◆ Work item
Beneath this task is a listing; retype all of it exactly.
####
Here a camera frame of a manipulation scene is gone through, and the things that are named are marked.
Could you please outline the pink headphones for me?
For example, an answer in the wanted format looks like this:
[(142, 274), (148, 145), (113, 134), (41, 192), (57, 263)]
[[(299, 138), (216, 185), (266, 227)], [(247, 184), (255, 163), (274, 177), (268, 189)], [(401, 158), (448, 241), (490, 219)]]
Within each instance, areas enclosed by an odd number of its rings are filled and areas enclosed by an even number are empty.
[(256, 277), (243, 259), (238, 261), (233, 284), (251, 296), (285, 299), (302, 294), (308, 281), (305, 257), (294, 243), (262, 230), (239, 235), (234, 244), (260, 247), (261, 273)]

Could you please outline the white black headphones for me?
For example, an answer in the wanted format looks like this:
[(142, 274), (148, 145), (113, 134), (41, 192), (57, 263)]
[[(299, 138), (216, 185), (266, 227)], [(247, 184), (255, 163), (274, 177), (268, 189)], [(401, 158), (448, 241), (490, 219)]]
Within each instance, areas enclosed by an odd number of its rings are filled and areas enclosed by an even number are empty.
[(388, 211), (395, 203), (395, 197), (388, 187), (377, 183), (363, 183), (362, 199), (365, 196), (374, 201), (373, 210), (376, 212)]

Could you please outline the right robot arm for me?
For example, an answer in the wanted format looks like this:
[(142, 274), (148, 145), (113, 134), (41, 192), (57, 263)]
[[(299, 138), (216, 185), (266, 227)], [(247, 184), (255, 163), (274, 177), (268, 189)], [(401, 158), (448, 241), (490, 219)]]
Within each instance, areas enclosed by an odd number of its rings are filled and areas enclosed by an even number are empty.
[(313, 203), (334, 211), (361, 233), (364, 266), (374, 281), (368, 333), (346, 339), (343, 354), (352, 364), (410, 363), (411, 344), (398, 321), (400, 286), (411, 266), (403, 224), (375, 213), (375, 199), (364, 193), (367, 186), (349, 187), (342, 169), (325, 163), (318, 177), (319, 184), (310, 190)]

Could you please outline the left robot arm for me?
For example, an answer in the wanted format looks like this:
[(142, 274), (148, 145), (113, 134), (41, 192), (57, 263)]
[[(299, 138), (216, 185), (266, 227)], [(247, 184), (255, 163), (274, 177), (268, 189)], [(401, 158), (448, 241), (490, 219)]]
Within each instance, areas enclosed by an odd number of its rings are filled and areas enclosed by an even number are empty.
####
◆ Written answer
Here a camera frame of a manipulation scene is gone through, and the things that are named are marked.
Could you please outline the pink headphones for me?
For example, an answer in the wanted format looks like this:
[(142, 274), (148, 145), (113, 134), (41, 192), (57, 263)]
[[(299, 138), (216, 185), (266, 227)], [(247, 184), (255, 163), (274, 177), (268, 189)], [(401, 158), (448, 241), (490, 219)]]
Within each instance, areas enclosed by an odd number of its rings are filled and areas enclosed by an even number are empty.
[(256, 277), (243, 259), (238, 261), (233, 284), (251, 296), (285, 299), (302, 294), (308, 281), (305, 257), (294, 243), (262, 230), (239, 235), (234, 244), (260, 247), (261, 273)]

Could you please outline the white black headphones for me?
For example, an answer in the wanted format looks like this:
[(142, 274), (148, 145), (113, 134), (41, 192), (57, 263)]
[[(299, 138), (216, 185), (266, 227)], [(247, 184), (255, 163), (274, 177), (268, 189)], [(401, 158), (448, 241), (490, 219)]]
Within each instance, areas enclosed by an odd number of its rings are filled and areas enclosed by an even number are empty.
[(388, 211), (395, 203), (395, 197), (388, 187), (377, 183), (363, 183), (362, 199), (365, 196), (374, 201), (373, 210), (376, 212)]

Could you please outline the right robot arm for me?
For example, an answer in the wanted format looks like this:
[(142, 274), (148, 145), (113, 134), (41, 192), (57, 263)]
[[(299, 138), (216, 185), (266, 227)], [(247, 184), (255, 163), (274, 177), (268, 189)], [(401, 158), (448, 241), (490, 219)]]
Within each instance, areas enclosed by an odd number of its rings are filled and areas enclosed by an even number are empty.
[(313, 203), (334, 211), (361, 233), (364, 266), (374, 281), (368, 333), (346, 339), (343, 354), (352, 364), (410, 363), (411, 344), (398, 321), (400, 286), (411, 266), (403, 224), (375, 213), (375, 199), (364, 193), (367, 186), (349, 187), (342, 169), (325, 163), (318, 177), (319, 184), (310, 190)]

Could you please outline the left robot arm for me?
For example, an answer in the wanted format looks like this:
[(142, 274), (148, 145), (113, 134), (41, 192), (57, 263)]
[[(299, 138), (216, 185), (266, 227)], [(247, 184), (255, 163), (274, 177), (268, 189)], [(401, 158), (448, 241), (490, 219)]]
Within each instance, areas enclosed by an odd number of its rings are filled and areas enclosed by an even number are empty.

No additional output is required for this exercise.